All that should be output is the block of lines below from the line with "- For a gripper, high" to the line with "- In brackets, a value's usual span", both included, exactly as written.

===== AVAILABLE DATA =====

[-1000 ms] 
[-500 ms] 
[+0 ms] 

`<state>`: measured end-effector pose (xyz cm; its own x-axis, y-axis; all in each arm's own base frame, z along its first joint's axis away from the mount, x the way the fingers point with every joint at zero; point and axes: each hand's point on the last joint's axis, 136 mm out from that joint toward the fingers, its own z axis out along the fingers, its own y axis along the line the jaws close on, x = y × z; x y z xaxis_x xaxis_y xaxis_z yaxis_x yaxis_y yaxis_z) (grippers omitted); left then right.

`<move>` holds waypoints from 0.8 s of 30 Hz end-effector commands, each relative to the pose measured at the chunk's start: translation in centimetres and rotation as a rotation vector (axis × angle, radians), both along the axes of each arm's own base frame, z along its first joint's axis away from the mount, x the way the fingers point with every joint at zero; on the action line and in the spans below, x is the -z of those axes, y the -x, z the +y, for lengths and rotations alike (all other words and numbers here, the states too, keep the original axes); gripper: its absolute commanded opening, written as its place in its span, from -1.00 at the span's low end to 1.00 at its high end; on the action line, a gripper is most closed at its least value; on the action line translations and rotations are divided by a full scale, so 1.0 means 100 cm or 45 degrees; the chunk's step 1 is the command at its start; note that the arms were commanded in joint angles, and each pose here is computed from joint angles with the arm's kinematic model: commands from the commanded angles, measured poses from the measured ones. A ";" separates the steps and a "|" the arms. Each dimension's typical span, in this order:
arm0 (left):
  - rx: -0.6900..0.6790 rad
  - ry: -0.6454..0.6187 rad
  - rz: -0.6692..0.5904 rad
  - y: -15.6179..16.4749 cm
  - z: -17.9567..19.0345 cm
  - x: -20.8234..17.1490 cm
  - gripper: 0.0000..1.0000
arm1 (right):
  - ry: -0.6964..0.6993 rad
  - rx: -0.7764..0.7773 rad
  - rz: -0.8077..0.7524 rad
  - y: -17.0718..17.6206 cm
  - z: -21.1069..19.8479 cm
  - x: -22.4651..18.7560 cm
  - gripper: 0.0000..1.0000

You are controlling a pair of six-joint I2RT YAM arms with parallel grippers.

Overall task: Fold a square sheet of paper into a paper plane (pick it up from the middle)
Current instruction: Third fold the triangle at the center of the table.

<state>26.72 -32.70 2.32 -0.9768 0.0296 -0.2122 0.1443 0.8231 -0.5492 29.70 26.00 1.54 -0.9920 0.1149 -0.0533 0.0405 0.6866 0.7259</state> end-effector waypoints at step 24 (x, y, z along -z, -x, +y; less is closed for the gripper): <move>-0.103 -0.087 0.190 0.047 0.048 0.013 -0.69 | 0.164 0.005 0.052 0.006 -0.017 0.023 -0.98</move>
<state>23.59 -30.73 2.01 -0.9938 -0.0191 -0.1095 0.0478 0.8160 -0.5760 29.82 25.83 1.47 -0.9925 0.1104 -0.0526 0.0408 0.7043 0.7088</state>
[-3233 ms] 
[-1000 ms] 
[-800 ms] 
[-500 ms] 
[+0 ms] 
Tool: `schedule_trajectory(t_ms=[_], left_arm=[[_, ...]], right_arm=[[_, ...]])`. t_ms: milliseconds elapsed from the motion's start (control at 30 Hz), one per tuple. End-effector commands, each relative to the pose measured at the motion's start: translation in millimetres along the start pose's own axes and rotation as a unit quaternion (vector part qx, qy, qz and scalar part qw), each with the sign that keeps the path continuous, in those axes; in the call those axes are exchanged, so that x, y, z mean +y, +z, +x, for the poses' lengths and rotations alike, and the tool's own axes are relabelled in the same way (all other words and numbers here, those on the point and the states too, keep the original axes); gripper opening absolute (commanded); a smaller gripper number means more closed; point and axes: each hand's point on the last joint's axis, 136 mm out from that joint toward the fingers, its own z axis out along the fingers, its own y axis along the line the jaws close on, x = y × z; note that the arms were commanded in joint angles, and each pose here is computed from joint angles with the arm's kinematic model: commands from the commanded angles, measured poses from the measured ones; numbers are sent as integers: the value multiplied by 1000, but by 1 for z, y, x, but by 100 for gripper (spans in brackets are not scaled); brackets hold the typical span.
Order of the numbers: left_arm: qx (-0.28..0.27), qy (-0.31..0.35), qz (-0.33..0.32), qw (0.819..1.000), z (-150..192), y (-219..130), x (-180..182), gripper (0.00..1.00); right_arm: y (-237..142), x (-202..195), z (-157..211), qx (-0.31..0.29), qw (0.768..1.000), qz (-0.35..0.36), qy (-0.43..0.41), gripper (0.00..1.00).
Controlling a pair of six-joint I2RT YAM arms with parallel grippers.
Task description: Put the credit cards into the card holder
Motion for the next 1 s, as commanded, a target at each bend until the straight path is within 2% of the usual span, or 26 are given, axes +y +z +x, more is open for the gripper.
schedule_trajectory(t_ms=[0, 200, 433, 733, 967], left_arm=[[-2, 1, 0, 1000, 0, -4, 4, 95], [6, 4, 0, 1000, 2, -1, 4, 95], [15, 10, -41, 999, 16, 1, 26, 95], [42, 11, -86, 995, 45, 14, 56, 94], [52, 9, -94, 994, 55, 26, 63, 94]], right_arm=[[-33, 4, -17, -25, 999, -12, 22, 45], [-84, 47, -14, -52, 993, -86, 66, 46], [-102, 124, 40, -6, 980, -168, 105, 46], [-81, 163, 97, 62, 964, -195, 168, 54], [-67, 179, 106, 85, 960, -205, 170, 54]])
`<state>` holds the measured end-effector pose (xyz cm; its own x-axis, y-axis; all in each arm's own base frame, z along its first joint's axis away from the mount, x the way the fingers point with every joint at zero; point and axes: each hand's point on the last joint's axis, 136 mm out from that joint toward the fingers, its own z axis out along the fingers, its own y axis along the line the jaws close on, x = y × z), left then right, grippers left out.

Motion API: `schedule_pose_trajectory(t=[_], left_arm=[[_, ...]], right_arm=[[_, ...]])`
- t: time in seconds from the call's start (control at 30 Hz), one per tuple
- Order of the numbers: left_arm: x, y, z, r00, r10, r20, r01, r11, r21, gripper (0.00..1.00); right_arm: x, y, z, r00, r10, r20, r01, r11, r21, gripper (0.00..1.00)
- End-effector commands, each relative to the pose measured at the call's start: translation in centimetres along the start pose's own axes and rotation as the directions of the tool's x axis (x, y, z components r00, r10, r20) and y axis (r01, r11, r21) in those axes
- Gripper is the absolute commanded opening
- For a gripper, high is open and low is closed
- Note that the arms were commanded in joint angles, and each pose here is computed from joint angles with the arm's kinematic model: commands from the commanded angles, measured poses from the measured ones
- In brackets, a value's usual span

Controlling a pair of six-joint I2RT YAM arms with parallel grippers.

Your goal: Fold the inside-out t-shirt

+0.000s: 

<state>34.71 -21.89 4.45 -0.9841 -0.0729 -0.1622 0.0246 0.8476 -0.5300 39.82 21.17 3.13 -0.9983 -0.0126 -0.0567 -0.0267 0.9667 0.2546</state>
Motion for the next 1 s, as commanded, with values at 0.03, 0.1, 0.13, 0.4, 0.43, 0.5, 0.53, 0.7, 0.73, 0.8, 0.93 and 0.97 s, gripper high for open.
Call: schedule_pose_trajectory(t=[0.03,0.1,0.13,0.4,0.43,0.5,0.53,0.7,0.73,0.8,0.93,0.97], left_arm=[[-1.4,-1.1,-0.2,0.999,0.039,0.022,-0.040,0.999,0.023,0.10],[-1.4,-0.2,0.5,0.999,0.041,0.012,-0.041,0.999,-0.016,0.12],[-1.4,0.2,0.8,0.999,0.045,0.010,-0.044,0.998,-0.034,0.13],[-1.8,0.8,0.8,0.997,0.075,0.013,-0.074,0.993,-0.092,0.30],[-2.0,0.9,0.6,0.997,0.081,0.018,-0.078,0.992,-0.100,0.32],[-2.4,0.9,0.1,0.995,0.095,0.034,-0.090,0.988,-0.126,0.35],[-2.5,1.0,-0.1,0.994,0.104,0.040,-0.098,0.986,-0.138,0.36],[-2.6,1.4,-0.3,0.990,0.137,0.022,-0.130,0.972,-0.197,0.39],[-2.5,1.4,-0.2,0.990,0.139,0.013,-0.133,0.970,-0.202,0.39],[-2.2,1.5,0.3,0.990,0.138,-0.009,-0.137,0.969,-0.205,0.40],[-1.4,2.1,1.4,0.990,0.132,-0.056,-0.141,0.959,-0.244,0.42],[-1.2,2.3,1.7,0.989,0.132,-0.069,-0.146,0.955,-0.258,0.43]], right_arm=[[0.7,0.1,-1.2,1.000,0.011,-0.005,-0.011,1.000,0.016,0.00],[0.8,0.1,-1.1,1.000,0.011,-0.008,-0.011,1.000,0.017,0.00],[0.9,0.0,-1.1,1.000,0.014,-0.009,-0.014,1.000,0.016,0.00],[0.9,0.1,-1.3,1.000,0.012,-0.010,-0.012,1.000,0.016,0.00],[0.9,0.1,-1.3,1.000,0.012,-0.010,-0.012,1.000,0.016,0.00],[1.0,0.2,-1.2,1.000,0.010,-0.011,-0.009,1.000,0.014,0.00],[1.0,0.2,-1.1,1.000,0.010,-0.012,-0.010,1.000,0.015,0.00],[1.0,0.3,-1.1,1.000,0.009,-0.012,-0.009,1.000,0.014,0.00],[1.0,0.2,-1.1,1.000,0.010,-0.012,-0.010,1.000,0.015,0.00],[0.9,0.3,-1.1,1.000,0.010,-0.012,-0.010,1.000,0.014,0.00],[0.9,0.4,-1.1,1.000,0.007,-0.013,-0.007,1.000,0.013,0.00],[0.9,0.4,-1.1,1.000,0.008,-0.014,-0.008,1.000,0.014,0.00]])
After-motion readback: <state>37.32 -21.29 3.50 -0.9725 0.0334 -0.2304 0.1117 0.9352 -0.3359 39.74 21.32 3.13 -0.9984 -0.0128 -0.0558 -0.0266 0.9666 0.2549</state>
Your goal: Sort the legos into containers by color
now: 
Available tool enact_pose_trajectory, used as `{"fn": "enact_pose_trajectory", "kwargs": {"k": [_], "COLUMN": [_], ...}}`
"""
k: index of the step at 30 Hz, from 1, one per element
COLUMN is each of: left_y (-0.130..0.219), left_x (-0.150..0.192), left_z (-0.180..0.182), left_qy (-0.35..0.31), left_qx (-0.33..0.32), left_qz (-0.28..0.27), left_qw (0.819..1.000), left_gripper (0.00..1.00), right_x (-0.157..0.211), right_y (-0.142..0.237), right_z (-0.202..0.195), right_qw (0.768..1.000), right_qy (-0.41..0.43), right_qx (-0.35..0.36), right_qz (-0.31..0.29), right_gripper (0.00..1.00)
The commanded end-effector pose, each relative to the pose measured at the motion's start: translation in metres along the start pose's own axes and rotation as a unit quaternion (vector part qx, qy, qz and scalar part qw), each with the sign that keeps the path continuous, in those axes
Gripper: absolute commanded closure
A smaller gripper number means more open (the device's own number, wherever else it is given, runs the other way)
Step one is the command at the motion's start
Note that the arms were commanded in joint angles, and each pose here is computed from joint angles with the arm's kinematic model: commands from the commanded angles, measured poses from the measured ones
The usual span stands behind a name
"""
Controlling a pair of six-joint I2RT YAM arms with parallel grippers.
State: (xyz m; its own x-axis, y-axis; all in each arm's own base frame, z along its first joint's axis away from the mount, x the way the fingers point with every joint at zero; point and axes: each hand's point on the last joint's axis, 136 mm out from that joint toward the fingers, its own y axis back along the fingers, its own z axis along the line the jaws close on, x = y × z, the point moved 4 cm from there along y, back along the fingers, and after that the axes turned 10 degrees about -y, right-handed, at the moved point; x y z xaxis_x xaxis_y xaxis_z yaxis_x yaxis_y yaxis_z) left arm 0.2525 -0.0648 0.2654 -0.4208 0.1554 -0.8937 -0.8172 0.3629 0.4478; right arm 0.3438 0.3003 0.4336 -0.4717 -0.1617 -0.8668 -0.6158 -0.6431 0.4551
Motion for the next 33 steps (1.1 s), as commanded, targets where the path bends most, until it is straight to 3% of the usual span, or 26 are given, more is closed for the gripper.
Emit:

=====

REPLY ->
- For a gripper, high is open and low is closed
- Note that the arms were commanded in joint angles, and each pose here is computed from joint angles with the arm's kinematic model: commands from the commanded angles, measured poses from the measured ones
- In brackets, a value's usual span

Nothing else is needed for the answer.